----- SOURCE DATA
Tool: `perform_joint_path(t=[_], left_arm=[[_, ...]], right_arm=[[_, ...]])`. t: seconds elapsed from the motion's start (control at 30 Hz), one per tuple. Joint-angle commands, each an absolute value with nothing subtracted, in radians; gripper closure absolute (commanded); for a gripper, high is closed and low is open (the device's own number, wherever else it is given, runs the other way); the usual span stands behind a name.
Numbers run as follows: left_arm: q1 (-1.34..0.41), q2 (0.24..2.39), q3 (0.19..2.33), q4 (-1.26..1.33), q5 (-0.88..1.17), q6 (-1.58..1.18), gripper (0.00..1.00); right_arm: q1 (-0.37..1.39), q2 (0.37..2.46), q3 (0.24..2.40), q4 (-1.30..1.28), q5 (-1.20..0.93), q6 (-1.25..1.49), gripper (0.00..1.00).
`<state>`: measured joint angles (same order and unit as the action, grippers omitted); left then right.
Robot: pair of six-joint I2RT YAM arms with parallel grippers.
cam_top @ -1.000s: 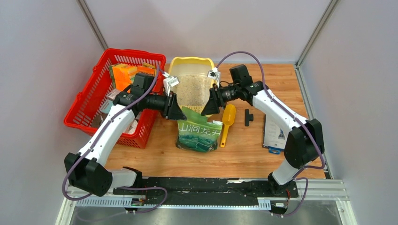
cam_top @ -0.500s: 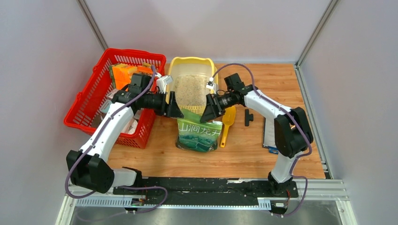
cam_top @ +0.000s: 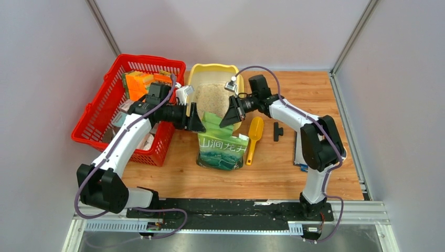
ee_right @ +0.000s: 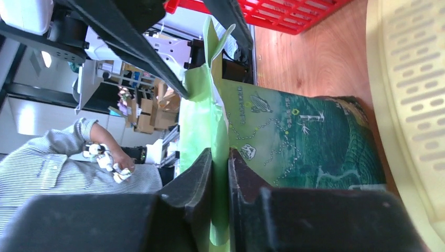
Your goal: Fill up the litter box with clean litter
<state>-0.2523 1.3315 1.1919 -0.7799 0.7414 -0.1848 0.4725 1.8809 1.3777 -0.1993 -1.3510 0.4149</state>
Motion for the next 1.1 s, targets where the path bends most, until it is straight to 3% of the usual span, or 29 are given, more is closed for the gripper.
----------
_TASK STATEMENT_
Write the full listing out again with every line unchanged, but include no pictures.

_THE ANSWER_
Tool: `perform_joint_path(t=[_], left_arm=[[_, ...]], right_arm=[[_, ...]])`. t: seconds elapsed from the motion's start (control at 30 Hz), one per tuple. Joint-angle commands, each an absolute value with nothing subtracted, in radians; gripper closure absolute (commanded); for a gripper, high is closed and low is open (the device's own number, wherever else it is given, runs the other way); the usual span stands behind a name.
Numbers run as follows: left_arm: q1 (-1.34..0.41), q2 (0.24..2.39), q3 (0.19..2.33), q4 (-1.26..1.33), q5 (-0.88..1.17), q6 (-1.58..1.18), gripper (0.00..1.00); right_arm: q1 (-0.37..1.39), q2 (0.37..2.46), q3 (0.24..2.40), q4 (-1.30..1.28), q5 (-1.20..0.93), q6 (-1.25..1.49), gripper (0.00..1.00).
`<state>`: measured joint angles (same order and unit as the action, grippers omitted); left then right.
Robot: pair of six-joint I2RT YAM arms with parallel grippers.
cam_top @ -1.000s: 
cam_top @ -0.500s: 
cam_top @ +0.000s: 
ee_right @ +0.000s: 
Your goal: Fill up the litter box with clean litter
<state>-0.2523 1.3315 1.1919 -0.7799 0.7414 -0.1848 0.4725 1.8809 1.3777 -0.1993 -1.3510 0.4149</state>
Motion for the next 1.1 s, targets where the path bends most, until it is straight to 3% of the usual span, or 29 are given, more is closed for the gripper.

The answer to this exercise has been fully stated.